A key step was introduction of sophisticated Linke Hofman Busch (LHB) coaches replacing conventional ones in a phased manner to reduce the chances of derailment and bringing down the possibility of grievous injury or death in case of accidents such as the one that took place in Khatauli yesterday evening, he said.
"These (LHB) coaches have anti-climbing features and provision of superior braking and lesser chances of uncoupling of coaches in case of accidents. Besides, the railways have speeded up the use of modern technology such as ultrasonic system to detect track defects," the official, who did not want to be identified, said.
While the production target of LHB coaches has been increased from 1,697 in 2016-17 to 2,384 in 2017-18, it is expected to be 3,025 LHB coaches in 2018-19, he said.
According to the railways, under the rolling stock production programme, there will be only 801 conventional coaches manufactured in 2017-18 and, subsequently, no such coaches will be produced.
The train-protection warning system (TPWS) and the train- collision avoidance system (TCAS) are also being used to prevent accidents, the official said.
Railway Minister Suresh Prabhu had launched 'mission zero accident' in the 2016-17 Rail Budget for carrying out a special drive to curb accidents.

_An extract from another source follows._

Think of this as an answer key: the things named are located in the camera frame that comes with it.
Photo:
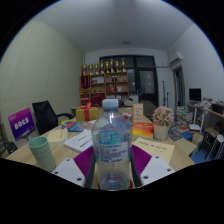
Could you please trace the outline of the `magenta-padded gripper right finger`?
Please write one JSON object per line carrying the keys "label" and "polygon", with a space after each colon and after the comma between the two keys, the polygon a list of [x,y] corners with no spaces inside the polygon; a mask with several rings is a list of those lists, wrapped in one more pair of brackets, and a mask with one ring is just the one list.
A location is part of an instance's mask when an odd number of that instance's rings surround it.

The Rashtriya Rail Sanraksha Kosh, a special safety fund, was created in the 2017-18 budget with a corpus of Rs 1 lakh crore over a period of five years for financing critical safety-related works.
While the TPWS has been installed on a 342-km route, the TCAS is being tried on a 350-km route, the official said. "It is crucial for safe running of trains to ensure track security. So, track renewal has been undertaken on a priority basis and adequate funds have been allocated for this purpose," he said.

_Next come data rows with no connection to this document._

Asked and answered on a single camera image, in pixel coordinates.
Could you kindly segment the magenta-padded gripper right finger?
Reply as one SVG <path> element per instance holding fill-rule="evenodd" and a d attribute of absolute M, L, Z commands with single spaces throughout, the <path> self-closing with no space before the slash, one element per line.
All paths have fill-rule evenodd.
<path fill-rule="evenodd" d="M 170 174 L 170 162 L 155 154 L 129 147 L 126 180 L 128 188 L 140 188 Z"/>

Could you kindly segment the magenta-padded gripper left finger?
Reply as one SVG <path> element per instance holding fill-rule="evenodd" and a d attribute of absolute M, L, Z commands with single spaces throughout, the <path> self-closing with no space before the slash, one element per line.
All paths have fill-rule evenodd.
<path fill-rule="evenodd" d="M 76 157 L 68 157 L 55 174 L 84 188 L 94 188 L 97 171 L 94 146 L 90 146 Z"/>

The fund allocation for track renewal has been almost doubled from the last five years average of Rs 5,548.6 crore to Rs 9,961 crore in the Budget Estimate of 2017-18.
In the 2016-17 fiscal, the railways eliminated 1,503 unmanned level crossings and 484 manned level crossings by constructing road over-bridges and under-bridges.
Since unmanned level crossings are responsible for the maximum number of train accidents, the railways intends to eliminate all such crossings on broad gauge sections by 2020.